All of the data below is to be output exactly as written.

Information provided.

· · · · ·

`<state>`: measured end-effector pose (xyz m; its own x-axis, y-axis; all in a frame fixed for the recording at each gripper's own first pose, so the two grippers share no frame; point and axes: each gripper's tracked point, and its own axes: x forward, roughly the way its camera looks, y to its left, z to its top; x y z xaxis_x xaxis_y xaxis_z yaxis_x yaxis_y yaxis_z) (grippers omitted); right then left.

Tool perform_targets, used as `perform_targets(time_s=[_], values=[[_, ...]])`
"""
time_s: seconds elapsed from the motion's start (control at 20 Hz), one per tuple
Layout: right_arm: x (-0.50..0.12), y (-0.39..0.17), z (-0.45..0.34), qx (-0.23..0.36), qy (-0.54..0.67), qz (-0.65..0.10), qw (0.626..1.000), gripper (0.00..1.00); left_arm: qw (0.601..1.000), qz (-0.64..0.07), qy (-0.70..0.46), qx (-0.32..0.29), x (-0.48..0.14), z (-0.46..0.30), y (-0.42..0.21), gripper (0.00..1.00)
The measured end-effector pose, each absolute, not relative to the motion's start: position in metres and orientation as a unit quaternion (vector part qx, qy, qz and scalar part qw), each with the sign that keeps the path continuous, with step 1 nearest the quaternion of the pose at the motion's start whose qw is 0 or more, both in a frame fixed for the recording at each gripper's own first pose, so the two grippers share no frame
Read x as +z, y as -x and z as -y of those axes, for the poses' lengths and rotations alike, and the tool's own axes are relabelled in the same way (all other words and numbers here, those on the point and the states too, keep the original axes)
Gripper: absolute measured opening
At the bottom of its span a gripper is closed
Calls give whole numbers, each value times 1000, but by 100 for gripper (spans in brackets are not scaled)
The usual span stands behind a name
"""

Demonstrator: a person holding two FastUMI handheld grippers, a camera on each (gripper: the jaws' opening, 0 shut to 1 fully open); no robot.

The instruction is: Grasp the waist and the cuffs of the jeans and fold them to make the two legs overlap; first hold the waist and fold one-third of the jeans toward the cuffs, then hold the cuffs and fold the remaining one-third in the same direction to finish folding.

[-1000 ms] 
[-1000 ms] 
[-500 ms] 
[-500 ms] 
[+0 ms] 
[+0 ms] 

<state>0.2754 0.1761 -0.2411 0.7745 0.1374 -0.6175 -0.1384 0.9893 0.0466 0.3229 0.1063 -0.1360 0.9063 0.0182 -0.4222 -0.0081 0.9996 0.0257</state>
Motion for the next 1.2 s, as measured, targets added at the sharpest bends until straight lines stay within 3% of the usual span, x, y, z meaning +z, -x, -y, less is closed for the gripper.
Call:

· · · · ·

Exercise result.
`<state>`: measured end-effector pose (xyz m; its own x-axis, y-axis; all in a frame fixed for the recording at each gripper's own first pose, so the two grippers share no frame; point and axes: each gripper's tracked point, and its own axes: x forward, roughly the way its camera looks, y to its left, z to its top; x y z xaxis_x xaxis_y xaxis_z yaxis_x yaxis_y yaxis_z) (grippers omitted); right then left.

Tool perform_targets, used as `perform_targets(time_s=[_], values=[[_, ...]])`
"""
time_s: seconds elapsed from the motion's start (control at 20 Hz), one per tuple
Layout: right_arm: x (-0.50..0.12), y (-0.39..0.17), z (-0.45..0.34), qx (-0.23..0.36), qy (-0.54..0.67), qz (-0.65..0.10), qw (0.626..1.000), gripper (0.00..1.00); left_arm: qw (0.601..1.000), qz (-0.64..0.07), qy (-0.70..0.46), qx (-0.32..0.29), x (-0.48..0.14), z (-0.46..0.30), y (-0.42..0.21), gripper (0.00..1.00)
The measured end-effector pose, each absolute, not relative to the motion's start: position in metres and orientation as a unit quaternion (vector part qx, qy, qz and scalar part qw), each with the sign that keeps the path continuous, with step 1 nearest the quaternion of the pose at the motion's start whose qw is 0 or more, both in a frame fixed for the recording at each gripper's own first pose, so the two grippers share no frame
Read x as +z, y as -x and z as -y of those axes, for the poses' lengths and rotations alike, and the tool's own axes are relabelled in the same way (all other words and numbers here, those on the point and the states too, keep the original axes)
Gripper: absolute measured opening
At the bottom of its span a gripper is closed
Calls give whole numbers, each value times 1000, but by 100 for gripper (spans in brackets are not scaled)
The usual span stands behind a name
"""

Demonstrator: a person holding two FastUMI handheld grippers, a camera on each (gripper: the jaws' opening, 0 shut to 1 fully open); no robot.

The instruction is: Grasp the waist and the cuffs of the jeans and fold them to make the two legs overlap; first hold the waist and fold one-third of the jeans toward the cuffs, then hold the cuffs and fold the remaining one-third in the same direction to finish folding.

[-1000 ms] 
[-1000 ms] 
[-500 ms] 
[-500 ms] 
[+0 ms] 
[+0 ms] 

<state>0.2754 0.1761 -0.2411 0.7745 0.1374 -0.6175 -0.1384 0.9893 0.0466 0.3229 0.1063 -0.1360 0.9063 0.0182 -0.4222 -0.0081 0.9996 0.0257</state>
Motion for the next 1.2 s, as measured, targets added at the sharpest bends until straight lines stay within 3% of the usual span, x, y, z meaning +z, -x, -y, less is closed for the gripper.
Call:

The work is done, and the output is complete.